━━━ Material supplied ━━━
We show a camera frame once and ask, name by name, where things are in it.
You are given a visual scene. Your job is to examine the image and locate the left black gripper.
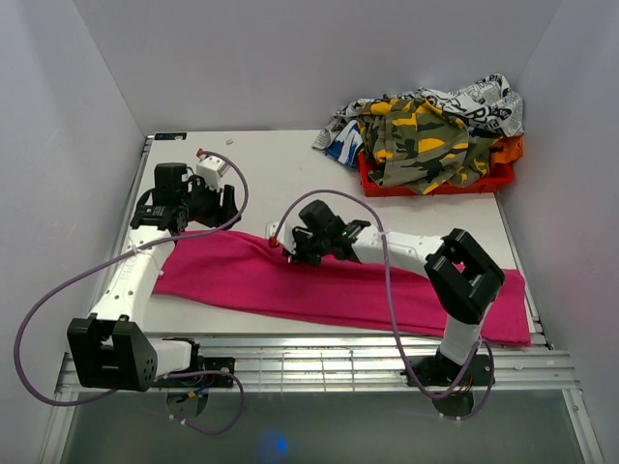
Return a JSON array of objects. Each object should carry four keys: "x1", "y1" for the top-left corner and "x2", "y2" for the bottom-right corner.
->
[{"x1": 180, "y1": 175, "x2": 242, "y2": 232}]

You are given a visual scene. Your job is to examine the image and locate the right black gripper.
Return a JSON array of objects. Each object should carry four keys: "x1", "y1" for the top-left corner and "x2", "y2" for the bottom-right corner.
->
[{"x1": 283, "y1": 229, "x2": 330, "y2": 270}]

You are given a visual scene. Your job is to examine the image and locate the pink trousers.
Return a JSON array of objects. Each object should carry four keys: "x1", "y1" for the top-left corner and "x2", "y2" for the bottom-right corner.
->
[{"x1": 153, "y1": 229, "x2": 532, "y2": 347}]

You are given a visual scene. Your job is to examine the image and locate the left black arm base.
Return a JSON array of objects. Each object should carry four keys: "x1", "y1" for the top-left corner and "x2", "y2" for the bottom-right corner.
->
[{"x1": 158, "y1": 355, "x2": 236, "y2": 391}]

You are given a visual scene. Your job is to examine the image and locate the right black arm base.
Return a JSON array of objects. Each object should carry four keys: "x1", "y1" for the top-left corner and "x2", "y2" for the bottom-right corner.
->
[{"x1": 408, "y1": 354, "x2": 493, "y2": 388}]

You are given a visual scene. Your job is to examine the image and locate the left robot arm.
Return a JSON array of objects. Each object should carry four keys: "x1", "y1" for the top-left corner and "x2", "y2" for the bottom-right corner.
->
[{"x1": 67, "y1": 153, "x2": 239, "y2": 392}]

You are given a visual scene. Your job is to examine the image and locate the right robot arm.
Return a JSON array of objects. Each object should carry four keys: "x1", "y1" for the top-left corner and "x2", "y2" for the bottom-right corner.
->
[{"x1": 272, "y1": 200, "x2": 506, "y2": 384}]

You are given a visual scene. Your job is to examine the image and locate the camouflage trousers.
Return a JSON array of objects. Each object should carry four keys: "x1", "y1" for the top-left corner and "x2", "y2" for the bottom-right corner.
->
[{"x1": 357, "y1": 99, "x2": 501, "y2": 195}]

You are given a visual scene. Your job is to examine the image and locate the black white print trousers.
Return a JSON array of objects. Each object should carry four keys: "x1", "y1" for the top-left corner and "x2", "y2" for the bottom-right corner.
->
[{"x1": 311, "y1": 73, "x2": 524, "y2": 151}]

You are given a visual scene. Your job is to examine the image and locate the dark label sticker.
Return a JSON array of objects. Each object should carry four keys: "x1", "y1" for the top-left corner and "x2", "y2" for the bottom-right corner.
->
[{"x1": 154, "y1": 132, "x2": 187, "y2": 141}]

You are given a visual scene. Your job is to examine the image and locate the blue white garment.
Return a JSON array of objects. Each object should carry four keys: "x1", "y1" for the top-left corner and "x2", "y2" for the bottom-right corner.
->
[{"x1": 324, "y1": 119, "x2": 364, "y2": 169}]

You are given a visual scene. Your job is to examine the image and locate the red plastic bin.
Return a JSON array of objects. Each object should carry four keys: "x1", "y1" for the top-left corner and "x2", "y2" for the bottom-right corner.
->
[{"x1": 358, "y1": 152, "x2": 515, "y2": 197}]

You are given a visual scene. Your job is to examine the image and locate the orange garment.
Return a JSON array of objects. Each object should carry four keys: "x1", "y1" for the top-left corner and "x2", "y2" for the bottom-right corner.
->
[{"x1": 489, "y1": 135, "x2": 524, "y2": 167}]

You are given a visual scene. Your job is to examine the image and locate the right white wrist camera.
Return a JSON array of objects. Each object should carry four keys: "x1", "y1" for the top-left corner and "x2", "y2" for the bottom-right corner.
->
[{"x1": 265, "y1": 221, "x2": 296, "y2": 255}]

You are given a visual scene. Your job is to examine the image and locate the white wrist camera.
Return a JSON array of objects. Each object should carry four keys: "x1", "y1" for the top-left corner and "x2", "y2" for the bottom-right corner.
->
[
  {"x1": 265, "y1": 221, "x2": 296, "y2": 255},
  {"x1": 195, "y1": 149, "x2": 229, "y2": 191}
]

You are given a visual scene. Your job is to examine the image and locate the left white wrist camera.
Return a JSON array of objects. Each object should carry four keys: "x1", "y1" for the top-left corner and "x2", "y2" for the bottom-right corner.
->
[{"x1": 195, "y1": 149, "x2": 229, "y2": 191}]

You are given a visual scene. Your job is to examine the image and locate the aluminium rail frame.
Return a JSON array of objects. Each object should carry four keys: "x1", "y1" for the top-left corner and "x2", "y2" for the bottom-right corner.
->
[{"x1": 38, "y1": 134, "x2": 605, "y2": 464}]

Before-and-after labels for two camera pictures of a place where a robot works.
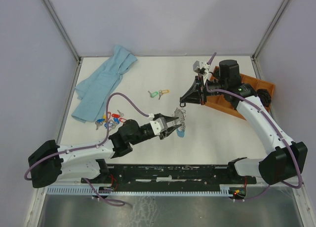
━━━
**Work to complete:** Exactly and only the lines from the top of the records down to the line containing "right black gripper." should be transcribed, please, without the pictures.

**Response to this exercise:**
We show a camera frame once and ask, name by name, where things are in it.
You are given a visual scene. Your job is to examine the image and locate the left black gripper.
Return a JSON array of objects. Each object should carry four keys: "x1", "y1" for the top-left corner and "x2", "y2" for the bottom-right corner.
->
[{"x1": 180, "y1": 175, "x2": 242, "y2": 232}]

You are given a visual scene. Your job is to examine the image and locate the right black gripper.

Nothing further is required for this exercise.